Detection of Blade Mistuning in a Low Pressure Turbine Rotor Resulting from Manufacturing Tolerances and Differences in Blade Mounting

For a serious prediction of vibration characteristics of any structure, a detailed knowledge of the modal characteristic is essential. This is especially important for bladed turbine rotors. Mistuning of the blading of a turbine rotor can appear due to manufacturing tolerances or because of the blading process itself due to unequal mounting of the blades into the disk. This paper investigates the mistuning of the individual blades of a low pressure turbine with respect to the effects mentioned above. Two different rotors with different aerodynamic design of the blades were investigated. The blades were mounted to the disk with a so-called hammer head root which is especially prone to mounting irregularities. For detailed investigations, the rotor was excited with a shaker system to detect the forced response behavior of the individual blades. The measurements were done with a laser vibrometer system.
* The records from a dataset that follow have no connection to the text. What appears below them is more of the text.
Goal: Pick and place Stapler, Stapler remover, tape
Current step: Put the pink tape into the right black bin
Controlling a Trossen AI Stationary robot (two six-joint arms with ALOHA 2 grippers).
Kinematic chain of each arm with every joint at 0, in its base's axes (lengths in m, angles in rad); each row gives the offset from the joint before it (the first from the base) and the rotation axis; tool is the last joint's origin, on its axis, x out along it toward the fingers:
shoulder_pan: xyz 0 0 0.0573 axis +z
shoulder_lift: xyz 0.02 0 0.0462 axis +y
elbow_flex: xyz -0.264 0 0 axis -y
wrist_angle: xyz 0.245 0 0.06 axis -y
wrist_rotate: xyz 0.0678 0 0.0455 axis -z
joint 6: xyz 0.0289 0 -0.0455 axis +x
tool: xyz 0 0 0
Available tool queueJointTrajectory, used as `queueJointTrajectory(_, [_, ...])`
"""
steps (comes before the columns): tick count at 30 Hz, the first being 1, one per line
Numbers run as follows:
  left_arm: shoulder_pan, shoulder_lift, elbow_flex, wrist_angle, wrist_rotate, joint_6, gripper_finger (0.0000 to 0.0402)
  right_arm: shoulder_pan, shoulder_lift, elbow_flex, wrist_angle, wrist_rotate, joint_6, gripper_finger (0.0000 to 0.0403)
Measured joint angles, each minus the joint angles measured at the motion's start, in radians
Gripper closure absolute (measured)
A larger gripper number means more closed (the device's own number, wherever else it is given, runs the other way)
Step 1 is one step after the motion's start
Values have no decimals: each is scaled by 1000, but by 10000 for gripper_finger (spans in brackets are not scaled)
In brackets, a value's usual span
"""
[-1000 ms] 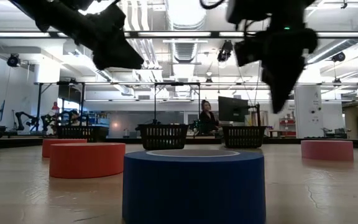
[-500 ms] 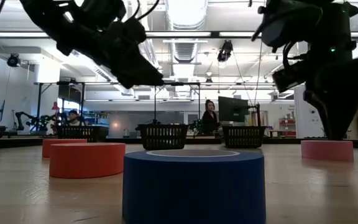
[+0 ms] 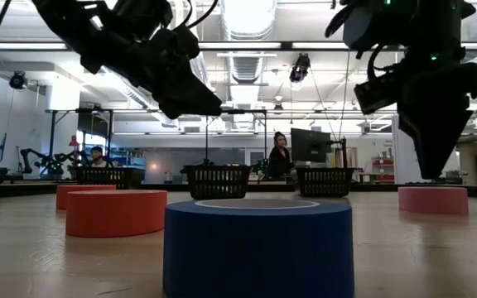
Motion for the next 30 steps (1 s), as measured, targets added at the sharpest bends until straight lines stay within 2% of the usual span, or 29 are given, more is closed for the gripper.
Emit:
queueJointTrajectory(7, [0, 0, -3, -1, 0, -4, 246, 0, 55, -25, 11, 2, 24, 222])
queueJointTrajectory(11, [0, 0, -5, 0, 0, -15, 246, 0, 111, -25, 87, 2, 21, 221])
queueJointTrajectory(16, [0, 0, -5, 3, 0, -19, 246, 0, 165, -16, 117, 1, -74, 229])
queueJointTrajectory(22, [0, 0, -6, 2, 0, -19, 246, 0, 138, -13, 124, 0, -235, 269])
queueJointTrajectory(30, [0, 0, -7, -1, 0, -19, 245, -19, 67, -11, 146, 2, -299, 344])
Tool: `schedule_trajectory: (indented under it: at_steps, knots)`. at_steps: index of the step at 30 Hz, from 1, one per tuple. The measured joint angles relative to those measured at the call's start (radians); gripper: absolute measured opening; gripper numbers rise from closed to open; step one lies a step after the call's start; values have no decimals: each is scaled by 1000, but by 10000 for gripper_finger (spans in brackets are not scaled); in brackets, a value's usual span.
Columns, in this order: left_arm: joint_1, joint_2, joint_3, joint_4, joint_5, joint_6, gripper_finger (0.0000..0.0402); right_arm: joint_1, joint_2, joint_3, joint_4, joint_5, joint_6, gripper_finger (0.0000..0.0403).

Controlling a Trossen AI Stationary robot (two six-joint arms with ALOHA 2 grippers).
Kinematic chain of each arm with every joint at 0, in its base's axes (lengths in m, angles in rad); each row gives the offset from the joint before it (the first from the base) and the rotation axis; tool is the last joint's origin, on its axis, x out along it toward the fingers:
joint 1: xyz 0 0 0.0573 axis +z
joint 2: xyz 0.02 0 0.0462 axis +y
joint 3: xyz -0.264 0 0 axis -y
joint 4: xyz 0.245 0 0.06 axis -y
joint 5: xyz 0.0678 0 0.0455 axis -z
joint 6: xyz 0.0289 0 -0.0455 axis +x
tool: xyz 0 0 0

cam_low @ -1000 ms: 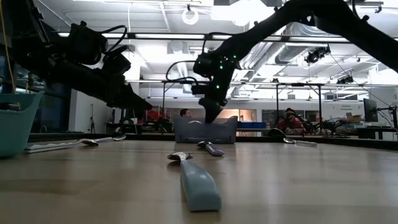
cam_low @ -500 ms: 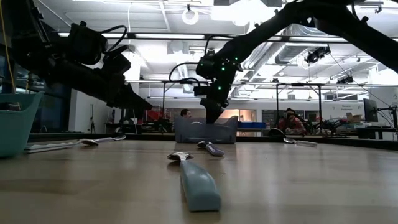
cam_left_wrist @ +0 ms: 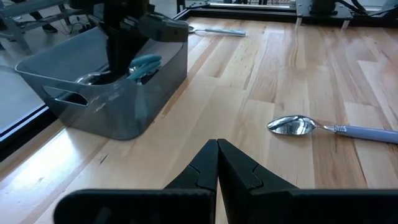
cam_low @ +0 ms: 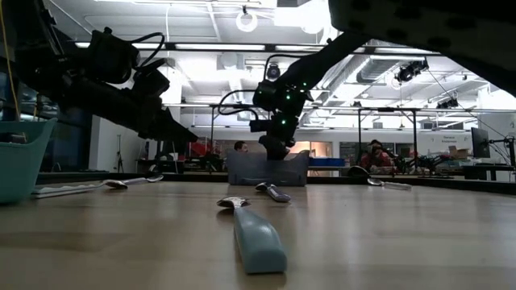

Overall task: Sort silverware by color (type)
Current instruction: Put the blue spoon into the black bin, then put the purple spoon into the orange bin

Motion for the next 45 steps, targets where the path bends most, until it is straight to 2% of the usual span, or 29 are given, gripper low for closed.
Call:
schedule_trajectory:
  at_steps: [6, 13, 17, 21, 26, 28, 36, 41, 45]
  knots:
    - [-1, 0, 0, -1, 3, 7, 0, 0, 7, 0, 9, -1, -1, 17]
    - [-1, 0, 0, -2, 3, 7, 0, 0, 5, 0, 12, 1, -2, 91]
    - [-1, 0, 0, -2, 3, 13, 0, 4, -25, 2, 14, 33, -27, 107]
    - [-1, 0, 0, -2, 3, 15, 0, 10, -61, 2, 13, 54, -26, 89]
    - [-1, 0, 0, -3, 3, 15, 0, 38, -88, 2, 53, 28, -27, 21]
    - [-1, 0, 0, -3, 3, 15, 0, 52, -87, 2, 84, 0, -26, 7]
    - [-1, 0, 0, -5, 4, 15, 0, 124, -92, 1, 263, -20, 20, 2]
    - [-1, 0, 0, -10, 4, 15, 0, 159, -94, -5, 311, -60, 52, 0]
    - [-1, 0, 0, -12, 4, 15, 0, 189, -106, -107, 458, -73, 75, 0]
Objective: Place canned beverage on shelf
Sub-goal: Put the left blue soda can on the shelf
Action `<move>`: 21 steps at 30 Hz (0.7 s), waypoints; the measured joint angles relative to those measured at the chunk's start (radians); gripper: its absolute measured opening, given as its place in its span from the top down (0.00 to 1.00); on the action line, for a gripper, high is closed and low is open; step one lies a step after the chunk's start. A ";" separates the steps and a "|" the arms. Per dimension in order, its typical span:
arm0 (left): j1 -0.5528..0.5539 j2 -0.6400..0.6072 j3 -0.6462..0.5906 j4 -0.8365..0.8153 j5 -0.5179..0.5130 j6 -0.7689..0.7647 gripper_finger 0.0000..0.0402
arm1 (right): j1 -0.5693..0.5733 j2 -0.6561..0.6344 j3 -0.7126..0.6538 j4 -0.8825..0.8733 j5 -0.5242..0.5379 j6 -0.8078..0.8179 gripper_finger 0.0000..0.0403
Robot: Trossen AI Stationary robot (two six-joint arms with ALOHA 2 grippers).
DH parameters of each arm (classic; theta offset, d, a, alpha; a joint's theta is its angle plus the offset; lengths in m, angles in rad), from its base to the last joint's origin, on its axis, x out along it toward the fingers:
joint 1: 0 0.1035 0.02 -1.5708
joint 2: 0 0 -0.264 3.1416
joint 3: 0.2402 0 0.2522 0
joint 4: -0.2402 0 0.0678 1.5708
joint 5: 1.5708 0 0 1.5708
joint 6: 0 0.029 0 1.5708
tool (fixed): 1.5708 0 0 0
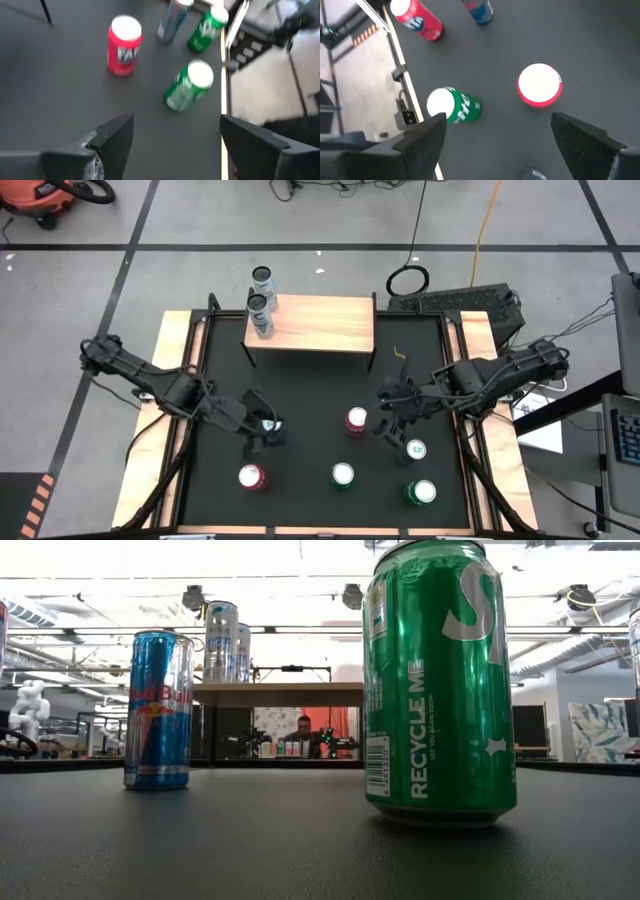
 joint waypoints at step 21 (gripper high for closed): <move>-0.015 -0.010 -0.146 -0.195 -0.072 -0.033 0.07 | 0.023 0.005 0.000 0.087 0.082 0.032 0.17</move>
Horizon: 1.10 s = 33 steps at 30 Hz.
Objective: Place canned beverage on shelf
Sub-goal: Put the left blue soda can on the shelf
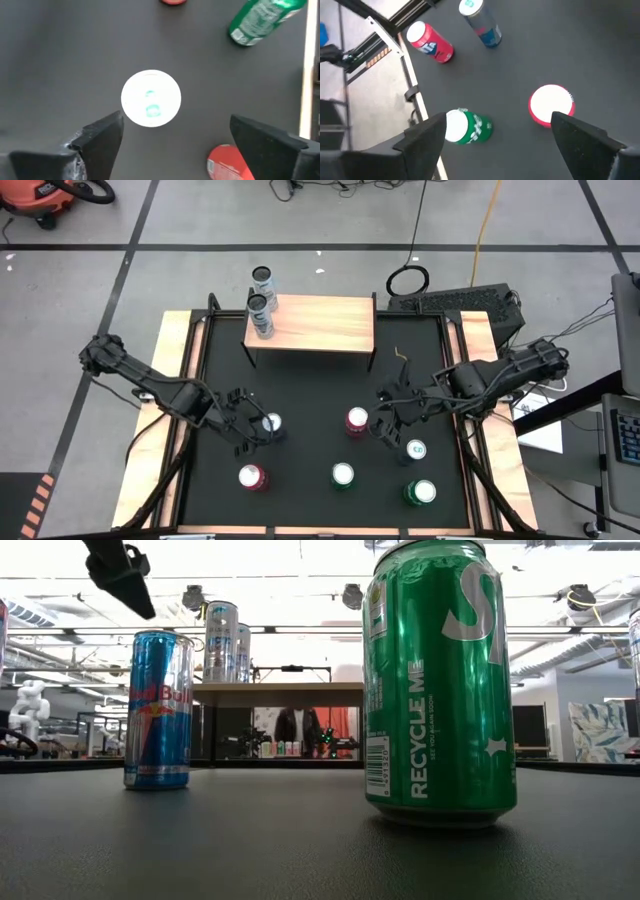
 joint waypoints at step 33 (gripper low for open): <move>0.116 0.045 -0.103 0.194 0.118 0.103 0.03 | 0.003 0.001 0.000 0.038 0.005 -0.020 0.17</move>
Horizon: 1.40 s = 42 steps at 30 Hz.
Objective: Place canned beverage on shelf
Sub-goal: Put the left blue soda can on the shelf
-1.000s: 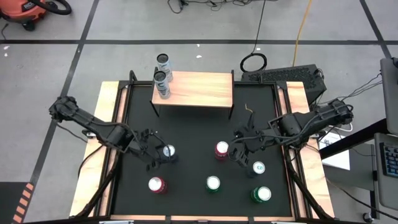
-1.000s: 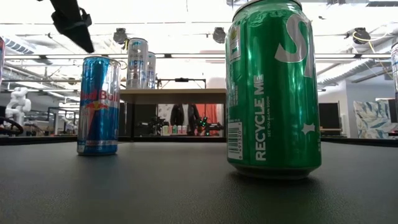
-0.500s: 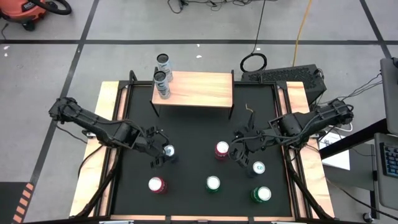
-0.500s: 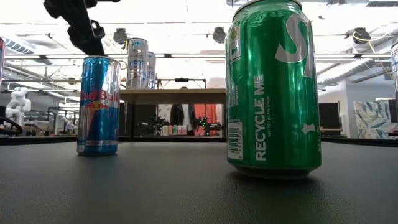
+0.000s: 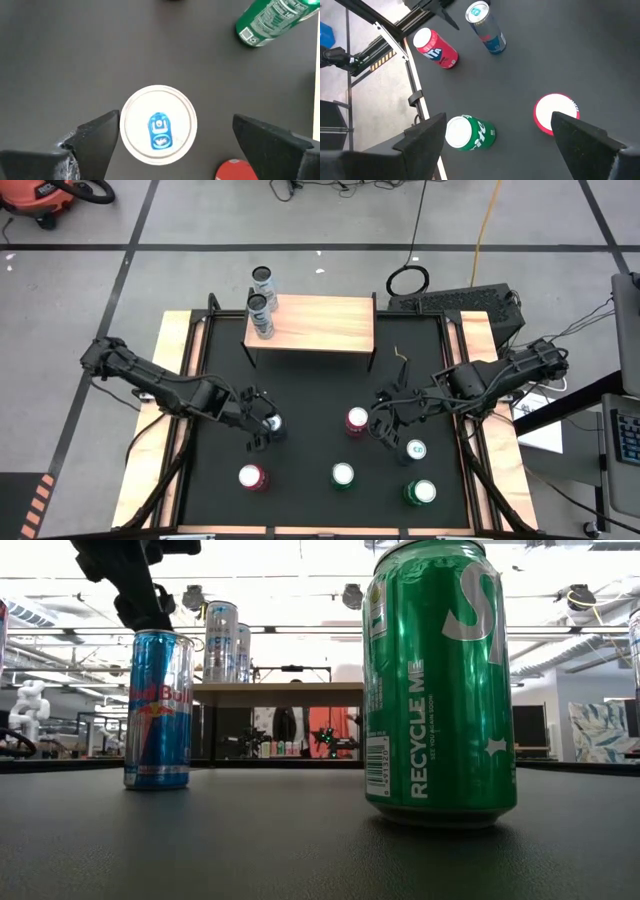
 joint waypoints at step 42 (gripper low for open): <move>-0.002 0.087 -0.005 0.024 -0.032 0.000 0.24 | 0.000 0.000 0.000 0.006 0.000 -0.014 0.17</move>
As the excitation of rotor structure was held constant during measurement, it was possible to detect the line of nodes and mode shapes as well. It could be shown that the assembly process has an influence on the mistuning. The data were analyzed and compared with numerical results. For this, different contact models and boundary conditions were used. The above described characterization of modal behavior of the rotor is the basis for the upcoming aeroelastic investigations and especially for the blade vibration measurements of the rotor, turning with design and off-design speeds.